Dataset excerpts:
======
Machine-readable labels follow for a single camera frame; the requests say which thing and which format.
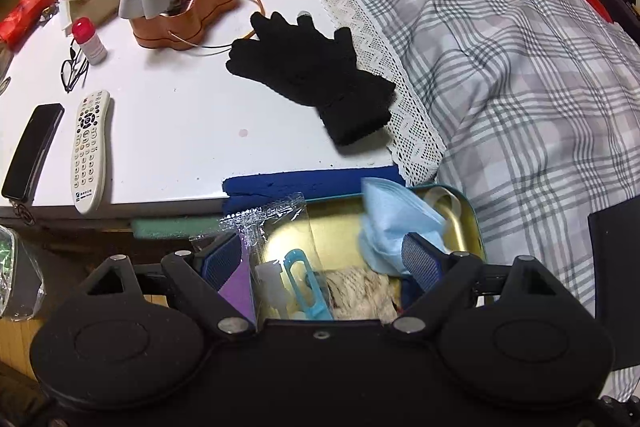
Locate beige crocheted cloth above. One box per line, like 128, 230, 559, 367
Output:
319, 268, 402, 324

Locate clear plastic bag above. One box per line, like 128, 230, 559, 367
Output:
219, 191, 337, 324

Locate blue foam strip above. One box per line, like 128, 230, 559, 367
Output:
221, 166, 407, 217

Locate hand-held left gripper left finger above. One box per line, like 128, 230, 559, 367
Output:
81, 231, 257, 336

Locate red snack packet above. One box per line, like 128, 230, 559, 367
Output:
0, 0, 59, 46

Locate black eyeglasses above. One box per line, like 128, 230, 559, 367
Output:
60, 38, 91, 94

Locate grey plaid blanket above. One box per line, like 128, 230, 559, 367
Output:
344, 0, 640, 410

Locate black smartphone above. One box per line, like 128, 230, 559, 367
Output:
1, 103, 66, 204

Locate grey plastic bag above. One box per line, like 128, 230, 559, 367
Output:
0, 226, 47, 322

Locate purple foam strip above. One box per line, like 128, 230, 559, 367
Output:
216, 232, 259, 324

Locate copper flower-shaped tin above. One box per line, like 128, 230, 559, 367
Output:
119, 0, 238, 51

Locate white bottle red cap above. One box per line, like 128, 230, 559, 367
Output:
71, 19, 109, 66

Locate gold tin box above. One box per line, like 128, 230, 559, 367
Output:
254, 183, 487, 324

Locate white remote control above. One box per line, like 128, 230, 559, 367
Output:
69, 90, 112, 216

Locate black knitted glove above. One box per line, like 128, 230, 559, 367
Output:
225, 10, 398, 147

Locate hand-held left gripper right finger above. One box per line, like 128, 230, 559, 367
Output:
389, 231, 568, 334

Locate blue face mask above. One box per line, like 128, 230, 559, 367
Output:
356, 177, 452, 279

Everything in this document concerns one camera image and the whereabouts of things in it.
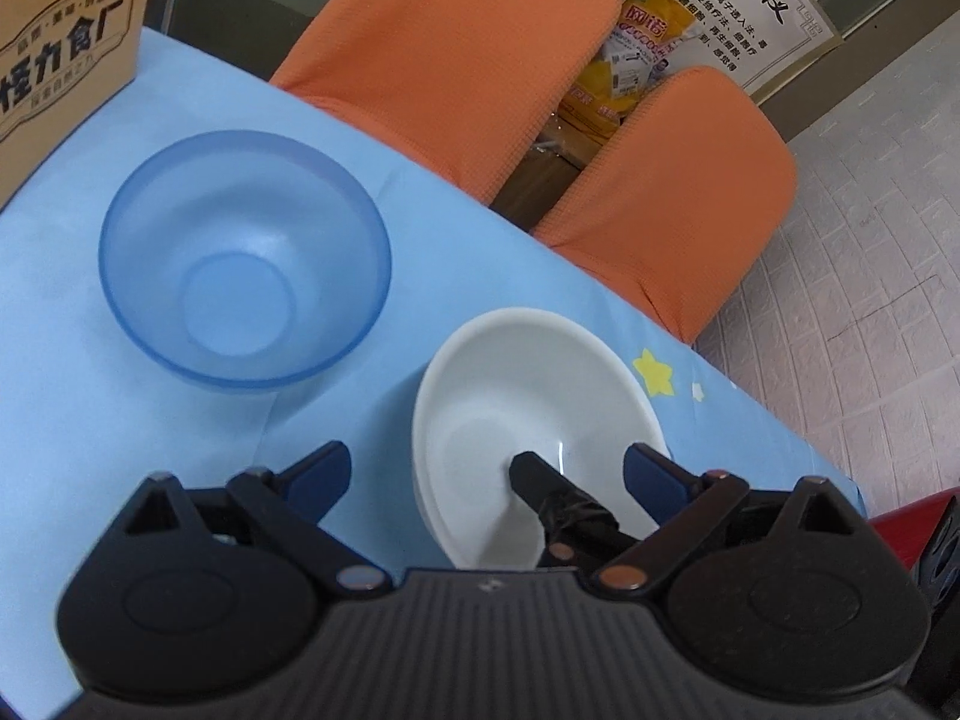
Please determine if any white ceramic bowl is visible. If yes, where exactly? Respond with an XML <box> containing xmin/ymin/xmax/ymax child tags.
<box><xmin>411</xmin><ymin>307</ymin><xmax>668</xmax><ymax>571</ymax></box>

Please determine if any brown cardboard box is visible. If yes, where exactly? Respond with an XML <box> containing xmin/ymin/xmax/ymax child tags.
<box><xmin>0</xmin><ymin>0</ymin><xmax>163</xmax><ymax>212</ymax></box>

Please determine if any framed text poster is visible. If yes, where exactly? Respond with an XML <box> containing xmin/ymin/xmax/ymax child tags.
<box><xmin>651</xmin><ymin>0</ymin><xmax>842</xmax><ymax>103</ymax></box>

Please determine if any translucent blue plastic bowl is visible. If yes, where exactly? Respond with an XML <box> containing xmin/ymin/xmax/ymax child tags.
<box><xmin>100</xmin><ymin>130</ymin><xmax>393</xmax><ymax>392</ymax></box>

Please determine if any orange fabric chair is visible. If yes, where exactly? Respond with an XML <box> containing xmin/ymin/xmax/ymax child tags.
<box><xmin>268</xmin><ymin>0</ymin><xmax>625</xmax><ymax>208</ymax></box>
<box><xmin>535</xmin><ymin>67</ymin><xmax>798</xmax><ymax>344</ymax></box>

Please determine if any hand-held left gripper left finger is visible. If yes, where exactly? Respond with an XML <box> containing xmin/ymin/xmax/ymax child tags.
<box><xmin>120</xmin><ymin>441</ymin><xmax>385</xmax><ymax>597</ymax></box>

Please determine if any yellow snack bag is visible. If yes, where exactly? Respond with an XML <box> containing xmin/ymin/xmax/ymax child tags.
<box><xmin>559</xmin><ymin>0</ymin><xmax>711</xmax><ymax>158</ymax></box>

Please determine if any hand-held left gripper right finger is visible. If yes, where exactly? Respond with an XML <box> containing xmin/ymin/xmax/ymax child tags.
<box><xmin>591</xmin><ymin>444</ymin><xmax>865</xmax><ymax>596</ymax></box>

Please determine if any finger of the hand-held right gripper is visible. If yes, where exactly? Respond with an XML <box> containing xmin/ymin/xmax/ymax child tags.
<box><xmin>510</xmin><ymin>452</ymin><xmax>647</xmax><ymax>569</ymax></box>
======
* **Work instruction**
The records above are to be restated word for word, with every picture left out.

* **Solution to the problem**
Machine-readable labels follow for a single camera frame; the requests say which thing and which format.
Locate beige crocheted cloth above. One box per line, like 128, 230, 559, 367
Output:
319, 268, 402, 324

Locate clear plastic bag above. One box per line, like 128, 230, 559, 367
Output:
219, 191, 337, 324

Locate blue foam strip above. One box per line, like 128, 230, 559, 367
Output:
221, 166, 407, 217

Locate hand-held left gripper left finger above. One box per line, like 128, 230, 559, 367
Output:
81, 231, 257, 336

Locate red snack packet above. One box per line, like 128, 230, 559, 367
Output:
0, 0, 59, 46

Locate black eyeglasses above. One box per line, like 128, 230, 559, 367
Output:
60, 38, 91, 94

Locate grey plaid blanket above. One box per line, like 128, 230, 559, 367
Output:
344, 0, 640, 410

Locate black smartphone above. One box per line, like 128, 230, 559, 367
Output:
1, 103, 66, 204

Locate grey plastic bag above. One box per line, like 128, 230, 559, 367
Output:
0, 226, 47, 322

Locate purple foam strip above. One box per line, like 128, 230, 559, 367
Output:
216, 232, 259, 324

Locate copper flower-shaped tin above. One box per line, like 128, 230, 559, 367
Output:
119, 0, 238, 51

Locate white bottle red cap above. One box per line, like 128, 230, 559, 367
Output:
71, 19, 109, 66

Locate gold tin box above. One box per line, like 128, 230, 559, 367
Output:
254, 183, 487, 324

Locate white remote control above. One box per line, like 128, 230, 559, 367
Output:
69, 90, 112, 216

Locate black knitted glove above. One box per line, like 128, 230, 559, 367
Output:
225, 10, 398, 147

Locate hand-held left gripper right finger above. One box per line, like 128, 230, 559, 367
Output:
389, 231, 568, 334

Locate blue face mask above. One box per line, like 128, 230, 559, 367
Output:
356, 177, 452, 279

Everything in this document concerns one camera image and the whereabouts of things in it.
Please determine if any white ceramic bowl is visible. If yes, where exactly? Respond with an XML <box> containing xmin/ymin/xmax/ymax child tags.
<box><xmin>411</xmin><ymin>307</ymin><xmax>668</xmax><ymax>571</ymax></box>

Please determine if any brown cardboard box is visible. If yes, where exactly? Respond with an XML <box> containing xmin/ymin/xmax/ymax child tags.
<box><xmin>0</xmin><ymin>0</ymin><xmax>163</xmax><ymax>212</ymax></box>

Please determine if any framed text poster is visible. If yes, where exactly? Respond with an XML <box> containing xmin/ymin/xmax/ymax child tags.
<box><xmin>651</xmin><ymin>0</ymin><xmax>842</xmax><ymax>103</ymax></box>

Please determine if any translucent blue plastic bowl is visible. If yes, where exactly? Respond with an XML <box> containing xmin/ymin/xmax/ymax child tags.
<box><xmin>100</xmin><ymin>130</ymin><xmax>393</xmax><ymax>392</ymax></box>

Please determine if any orange fabric chair is visible. If yes, where exactly? Respond with an XML <box> containing xmin/ymin/xmax/ymax child tags.
<box><xmin>268</xmin><ymin>0</ymin><xmax>625</xmax><ymax>208</ymax></box>
<box><xmin>535</xmin><ymin>67</ymin><xmax>798</xmax><ymax>344</ymax></box>

Please determine if any hand-held left gripper left finger is visible. If yes, where exactly? Respond with an XML <box> containing xmin/ymin/xmax/ymax child tags.
<box><xmin>120</xmin><ymin>441</ymin><xmax>385</xmax><ymax>597</ymax></box>

Please determine if any yellow snack bag is visible. If yes, where exactly? Respond with an XML <box> containing xmin/ymin/xmax/ymax child tags.
<box><xmin>559</xmin><ymin>0</ymin><xmax>711</xmax><ymax>158</ymax></box>

Please determine if any hand-held left gripper right finger is visible. If yes, where exactly? Respond with an XML <box> containing xmin/ymin/xmax/ymax child tags.
<box><xmin>591</xmin><ymin>444</ymin><xmax>865</xmax><ymax>596</ymax></box>

Please determine if any finger of the hand-held right gripper is visible. If yes, where exactly? Respond with an XML <box> containing xmin/ymin/xmax/ymax child tags.
<box><xmin>510</xmin><ymin>452</ymin><xmax>647</xmax><ymax>569</ymax></box>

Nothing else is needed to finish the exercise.